──────── Input material

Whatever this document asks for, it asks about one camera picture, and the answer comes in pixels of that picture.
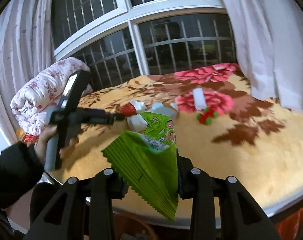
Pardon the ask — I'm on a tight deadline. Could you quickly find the red white carton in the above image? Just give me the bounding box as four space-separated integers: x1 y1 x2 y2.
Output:
116 100 147 117

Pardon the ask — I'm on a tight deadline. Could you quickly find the white right curtain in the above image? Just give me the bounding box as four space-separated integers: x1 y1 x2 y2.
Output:
223 0 303 113

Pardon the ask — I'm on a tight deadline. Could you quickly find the floral folded quilt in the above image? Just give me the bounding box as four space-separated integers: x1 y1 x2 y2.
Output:
10 57 90 135

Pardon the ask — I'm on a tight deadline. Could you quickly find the red green toy car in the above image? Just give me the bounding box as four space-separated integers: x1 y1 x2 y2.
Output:
196 107 218 125

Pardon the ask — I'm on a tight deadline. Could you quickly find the white window frame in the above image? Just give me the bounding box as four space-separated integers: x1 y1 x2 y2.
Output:
54 0 227 75

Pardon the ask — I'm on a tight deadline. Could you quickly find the black sleeved left forearm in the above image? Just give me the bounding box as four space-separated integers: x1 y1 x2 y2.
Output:
0 142 44 209

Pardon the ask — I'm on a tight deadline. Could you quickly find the white towel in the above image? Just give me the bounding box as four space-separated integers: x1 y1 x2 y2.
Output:
192 88 207 111

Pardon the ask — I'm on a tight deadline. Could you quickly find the small white paper cup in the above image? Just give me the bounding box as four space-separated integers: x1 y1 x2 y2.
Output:
127 114 148 133

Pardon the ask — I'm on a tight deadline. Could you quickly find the left floral curtain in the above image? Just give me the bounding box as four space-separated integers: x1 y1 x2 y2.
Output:
0 0 53 145

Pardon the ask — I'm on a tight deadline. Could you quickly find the green snack bag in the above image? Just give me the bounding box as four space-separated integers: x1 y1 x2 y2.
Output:
102 112 179 222

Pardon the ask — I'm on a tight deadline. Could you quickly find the floral plush blanket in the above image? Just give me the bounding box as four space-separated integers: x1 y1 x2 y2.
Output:
16 63 303 221

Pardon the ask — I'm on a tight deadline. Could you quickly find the person left hand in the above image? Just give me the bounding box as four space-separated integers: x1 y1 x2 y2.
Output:
34 125 80 165

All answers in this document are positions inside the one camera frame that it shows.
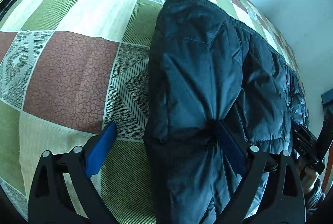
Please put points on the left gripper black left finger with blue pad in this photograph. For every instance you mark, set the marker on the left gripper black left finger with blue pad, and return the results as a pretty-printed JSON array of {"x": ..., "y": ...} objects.
[{"x": 49, "y": 200}]

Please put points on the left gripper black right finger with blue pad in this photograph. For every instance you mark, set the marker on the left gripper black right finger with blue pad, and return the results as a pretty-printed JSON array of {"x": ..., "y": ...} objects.
[{"x": 270, "y": 190}]

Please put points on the black quilted puffer jacket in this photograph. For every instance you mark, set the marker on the black quilted puffer jacket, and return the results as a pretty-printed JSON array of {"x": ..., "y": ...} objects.
[{"x": 206, "y": 67}]

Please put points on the grey sleeve forearm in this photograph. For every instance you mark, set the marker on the grey sleeve forearm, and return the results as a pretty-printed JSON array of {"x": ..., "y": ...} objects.
[{"x": 314, "y": 198}]

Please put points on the person's hand holding gripper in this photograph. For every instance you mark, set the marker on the person's hand holding gripper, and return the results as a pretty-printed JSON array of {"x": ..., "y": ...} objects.
[{"x": 310, "y": 177}]

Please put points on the dark blue curtain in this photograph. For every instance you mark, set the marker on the dark blue curtain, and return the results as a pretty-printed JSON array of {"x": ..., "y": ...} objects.
[{"x": 327, "y": 99}]

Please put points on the checkered green brown bed sheet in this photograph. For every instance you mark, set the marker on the checkered green brown bed sheet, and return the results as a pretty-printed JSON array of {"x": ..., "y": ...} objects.
[{"x": 70, "y": 66}]

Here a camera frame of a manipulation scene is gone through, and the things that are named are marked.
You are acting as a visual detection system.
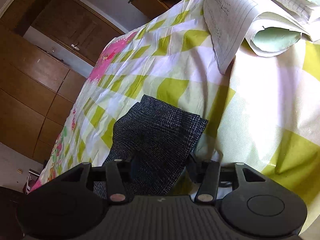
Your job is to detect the dark grey knit pants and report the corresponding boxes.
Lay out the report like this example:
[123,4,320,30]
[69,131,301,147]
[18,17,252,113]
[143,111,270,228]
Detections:
[105,95,208,196]

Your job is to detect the colourful patchwork bed sheet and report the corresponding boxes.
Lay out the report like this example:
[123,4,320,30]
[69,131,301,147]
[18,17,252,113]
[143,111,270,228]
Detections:
[35,0,319,229]

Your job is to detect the wooden wardrobe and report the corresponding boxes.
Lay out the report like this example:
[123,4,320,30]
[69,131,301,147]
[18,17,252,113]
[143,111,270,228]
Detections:
[1,26,86,164]

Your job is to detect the brown wooden door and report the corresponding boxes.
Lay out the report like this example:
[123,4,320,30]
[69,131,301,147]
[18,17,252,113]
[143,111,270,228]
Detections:
[31,0,124,66]

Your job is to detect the white lined paper sheets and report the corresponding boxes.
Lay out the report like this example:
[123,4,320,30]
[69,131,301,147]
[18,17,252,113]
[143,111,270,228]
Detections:
[203,0,319,74]

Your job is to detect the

────────────────

▸ What is needed
Whenever a line in the entries above includes the word "frame", pull that line out.

▸ The completed task
Pardon the ask — I'm on a tight deadline. Could you quickly find the white window frame in the above image? Just give me the bounding box as four space-separated integers: x1 y1 x2 y2.
All answers in this document are positions inside the one camera frame that it shows.
Here a camera frame of a manipulation scene is gone through, and the things that are named are marked.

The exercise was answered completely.